■ What to produce ■
Examine the records below and count how many lines contain the string "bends". Give only the number.

Data records
============

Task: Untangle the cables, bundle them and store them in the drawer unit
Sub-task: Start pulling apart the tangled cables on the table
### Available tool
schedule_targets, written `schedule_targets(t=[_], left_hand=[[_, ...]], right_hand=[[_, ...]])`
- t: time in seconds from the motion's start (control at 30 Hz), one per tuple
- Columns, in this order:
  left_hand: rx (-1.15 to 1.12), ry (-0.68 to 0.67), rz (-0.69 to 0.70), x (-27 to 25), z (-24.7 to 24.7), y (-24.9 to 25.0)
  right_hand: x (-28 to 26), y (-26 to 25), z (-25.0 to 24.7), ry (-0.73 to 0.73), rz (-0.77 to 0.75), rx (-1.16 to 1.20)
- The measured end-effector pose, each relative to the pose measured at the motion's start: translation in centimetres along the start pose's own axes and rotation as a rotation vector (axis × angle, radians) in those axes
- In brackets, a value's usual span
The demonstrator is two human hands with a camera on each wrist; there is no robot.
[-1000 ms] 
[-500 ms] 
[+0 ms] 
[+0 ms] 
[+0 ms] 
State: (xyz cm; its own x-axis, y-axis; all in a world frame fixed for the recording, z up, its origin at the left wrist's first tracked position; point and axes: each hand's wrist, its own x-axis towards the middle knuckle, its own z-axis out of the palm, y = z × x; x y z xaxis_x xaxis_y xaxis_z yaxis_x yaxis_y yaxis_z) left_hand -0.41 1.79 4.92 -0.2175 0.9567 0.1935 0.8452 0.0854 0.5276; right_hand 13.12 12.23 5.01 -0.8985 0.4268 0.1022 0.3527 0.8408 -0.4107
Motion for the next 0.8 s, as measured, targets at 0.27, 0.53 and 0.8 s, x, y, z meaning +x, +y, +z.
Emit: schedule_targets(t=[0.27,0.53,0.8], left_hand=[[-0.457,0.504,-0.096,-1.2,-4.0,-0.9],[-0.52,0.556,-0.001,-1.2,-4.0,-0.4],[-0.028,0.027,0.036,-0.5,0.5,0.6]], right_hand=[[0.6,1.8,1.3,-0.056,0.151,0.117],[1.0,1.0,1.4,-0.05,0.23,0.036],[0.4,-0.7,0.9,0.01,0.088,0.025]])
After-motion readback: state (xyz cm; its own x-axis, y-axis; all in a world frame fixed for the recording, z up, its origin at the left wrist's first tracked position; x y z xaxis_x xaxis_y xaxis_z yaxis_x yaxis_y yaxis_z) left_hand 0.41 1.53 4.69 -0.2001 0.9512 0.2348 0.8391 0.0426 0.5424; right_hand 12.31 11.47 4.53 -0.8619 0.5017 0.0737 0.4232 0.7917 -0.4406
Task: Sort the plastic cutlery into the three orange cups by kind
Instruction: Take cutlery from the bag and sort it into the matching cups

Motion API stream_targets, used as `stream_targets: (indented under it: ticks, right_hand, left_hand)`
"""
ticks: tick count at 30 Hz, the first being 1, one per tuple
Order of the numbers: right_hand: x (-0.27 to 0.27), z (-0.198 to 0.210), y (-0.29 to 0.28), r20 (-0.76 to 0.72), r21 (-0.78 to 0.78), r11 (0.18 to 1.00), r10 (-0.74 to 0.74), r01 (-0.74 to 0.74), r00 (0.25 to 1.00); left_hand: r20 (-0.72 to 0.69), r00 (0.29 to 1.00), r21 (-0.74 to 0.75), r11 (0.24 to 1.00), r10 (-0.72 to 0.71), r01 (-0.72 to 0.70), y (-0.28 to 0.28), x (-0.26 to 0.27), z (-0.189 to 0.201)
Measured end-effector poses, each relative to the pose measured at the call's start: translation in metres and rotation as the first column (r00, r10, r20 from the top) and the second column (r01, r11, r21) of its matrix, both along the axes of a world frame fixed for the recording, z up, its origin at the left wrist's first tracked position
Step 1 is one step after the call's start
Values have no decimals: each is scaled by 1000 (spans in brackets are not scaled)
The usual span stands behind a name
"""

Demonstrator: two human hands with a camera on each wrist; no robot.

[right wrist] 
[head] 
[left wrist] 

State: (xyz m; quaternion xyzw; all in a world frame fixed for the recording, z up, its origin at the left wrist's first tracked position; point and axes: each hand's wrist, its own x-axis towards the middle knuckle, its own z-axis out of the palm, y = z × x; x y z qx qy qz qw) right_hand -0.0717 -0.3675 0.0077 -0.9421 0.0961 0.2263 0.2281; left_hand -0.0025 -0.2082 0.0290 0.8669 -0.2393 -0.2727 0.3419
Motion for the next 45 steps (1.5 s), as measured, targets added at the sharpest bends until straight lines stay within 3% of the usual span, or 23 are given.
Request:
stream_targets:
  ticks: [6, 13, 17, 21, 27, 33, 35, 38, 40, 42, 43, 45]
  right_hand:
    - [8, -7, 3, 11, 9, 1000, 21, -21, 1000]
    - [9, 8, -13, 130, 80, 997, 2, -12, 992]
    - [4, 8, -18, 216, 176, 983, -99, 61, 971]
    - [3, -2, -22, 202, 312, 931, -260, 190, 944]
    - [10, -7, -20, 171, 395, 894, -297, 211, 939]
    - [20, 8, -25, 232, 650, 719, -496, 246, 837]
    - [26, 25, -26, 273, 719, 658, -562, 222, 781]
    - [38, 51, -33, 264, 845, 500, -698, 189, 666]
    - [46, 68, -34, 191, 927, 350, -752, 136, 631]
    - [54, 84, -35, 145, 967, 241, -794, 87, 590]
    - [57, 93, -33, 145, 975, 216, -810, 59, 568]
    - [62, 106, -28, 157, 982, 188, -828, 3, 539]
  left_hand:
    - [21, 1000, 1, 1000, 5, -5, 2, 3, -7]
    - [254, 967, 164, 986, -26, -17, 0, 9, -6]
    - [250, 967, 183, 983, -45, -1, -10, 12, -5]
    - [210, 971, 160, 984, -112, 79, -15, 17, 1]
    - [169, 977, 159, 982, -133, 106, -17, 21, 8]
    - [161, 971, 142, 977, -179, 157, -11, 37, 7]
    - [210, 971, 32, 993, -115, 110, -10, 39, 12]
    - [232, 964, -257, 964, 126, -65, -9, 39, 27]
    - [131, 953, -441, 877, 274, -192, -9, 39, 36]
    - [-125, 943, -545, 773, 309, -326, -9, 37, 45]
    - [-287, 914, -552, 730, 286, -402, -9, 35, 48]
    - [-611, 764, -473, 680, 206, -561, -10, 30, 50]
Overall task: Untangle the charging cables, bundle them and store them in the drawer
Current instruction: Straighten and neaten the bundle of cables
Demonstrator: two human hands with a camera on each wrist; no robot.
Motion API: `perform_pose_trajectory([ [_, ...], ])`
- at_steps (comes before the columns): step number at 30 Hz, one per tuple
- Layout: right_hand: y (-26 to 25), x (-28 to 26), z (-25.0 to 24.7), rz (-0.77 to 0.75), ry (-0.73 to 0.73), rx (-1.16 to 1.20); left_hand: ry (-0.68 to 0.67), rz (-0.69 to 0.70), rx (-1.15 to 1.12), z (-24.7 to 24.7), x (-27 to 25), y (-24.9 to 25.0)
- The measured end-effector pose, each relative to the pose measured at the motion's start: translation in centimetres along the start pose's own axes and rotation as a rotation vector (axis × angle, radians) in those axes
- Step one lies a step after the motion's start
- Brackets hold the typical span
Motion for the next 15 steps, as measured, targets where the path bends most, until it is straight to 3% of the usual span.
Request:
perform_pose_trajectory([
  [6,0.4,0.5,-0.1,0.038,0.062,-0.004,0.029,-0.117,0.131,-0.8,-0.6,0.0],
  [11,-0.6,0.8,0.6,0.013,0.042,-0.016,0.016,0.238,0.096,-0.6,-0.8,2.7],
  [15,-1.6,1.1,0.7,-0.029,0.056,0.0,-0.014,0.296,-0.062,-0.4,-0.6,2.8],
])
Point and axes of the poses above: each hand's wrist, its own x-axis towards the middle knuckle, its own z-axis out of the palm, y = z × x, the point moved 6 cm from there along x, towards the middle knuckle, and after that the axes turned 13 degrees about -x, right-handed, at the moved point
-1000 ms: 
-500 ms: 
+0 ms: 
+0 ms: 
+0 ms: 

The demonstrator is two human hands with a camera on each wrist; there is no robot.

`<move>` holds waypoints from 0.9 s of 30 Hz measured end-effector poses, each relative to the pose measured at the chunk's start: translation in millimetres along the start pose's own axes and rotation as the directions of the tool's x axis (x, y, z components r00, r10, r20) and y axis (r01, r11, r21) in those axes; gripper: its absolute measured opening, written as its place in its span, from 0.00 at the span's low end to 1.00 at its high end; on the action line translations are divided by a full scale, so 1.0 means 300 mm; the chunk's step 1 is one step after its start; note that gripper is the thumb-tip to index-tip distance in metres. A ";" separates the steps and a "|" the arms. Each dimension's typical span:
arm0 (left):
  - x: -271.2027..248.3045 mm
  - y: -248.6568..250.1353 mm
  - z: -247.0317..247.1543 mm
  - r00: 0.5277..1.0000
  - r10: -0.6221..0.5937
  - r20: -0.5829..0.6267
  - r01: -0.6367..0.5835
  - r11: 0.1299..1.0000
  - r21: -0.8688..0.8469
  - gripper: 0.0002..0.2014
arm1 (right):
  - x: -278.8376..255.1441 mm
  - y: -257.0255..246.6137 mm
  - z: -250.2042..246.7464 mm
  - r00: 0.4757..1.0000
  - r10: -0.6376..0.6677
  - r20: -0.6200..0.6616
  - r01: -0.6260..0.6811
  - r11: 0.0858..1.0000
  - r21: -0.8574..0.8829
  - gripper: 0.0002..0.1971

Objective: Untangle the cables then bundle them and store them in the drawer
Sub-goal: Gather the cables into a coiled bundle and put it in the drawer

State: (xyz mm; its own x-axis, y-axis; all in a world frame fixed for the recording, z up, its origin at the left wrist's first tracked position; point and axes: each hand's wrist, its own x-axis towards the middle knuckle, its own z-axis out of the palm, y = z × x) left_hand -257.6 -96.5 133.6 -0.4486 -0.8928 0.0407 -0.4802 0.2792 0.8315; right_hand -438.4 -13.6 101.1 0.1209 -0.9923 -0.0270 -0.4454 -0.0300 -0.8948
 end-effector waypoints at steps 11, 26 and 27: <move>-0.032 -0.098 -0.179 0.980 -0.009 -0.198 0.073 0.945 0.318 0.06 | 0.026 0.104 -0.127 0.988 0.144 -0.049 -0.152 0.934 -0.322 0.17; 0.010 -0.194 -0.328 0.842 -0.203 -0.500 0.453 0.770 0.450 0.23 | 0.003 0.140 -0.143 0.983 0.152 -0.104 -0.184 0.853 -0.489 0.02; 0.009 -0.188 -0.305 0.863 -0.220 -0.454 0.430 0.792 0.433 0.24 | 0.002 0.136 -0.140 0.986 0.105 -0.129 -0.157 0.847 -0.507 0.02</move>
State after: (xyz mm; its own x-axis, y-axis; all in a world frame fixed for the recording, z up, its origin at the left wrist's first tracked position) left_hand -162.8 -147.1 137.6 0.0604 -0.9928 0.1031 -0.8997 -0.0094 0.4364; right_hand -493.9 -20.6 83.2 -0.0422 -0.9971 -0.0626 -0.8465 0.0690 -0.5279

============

■ Answer to the exercise ■
2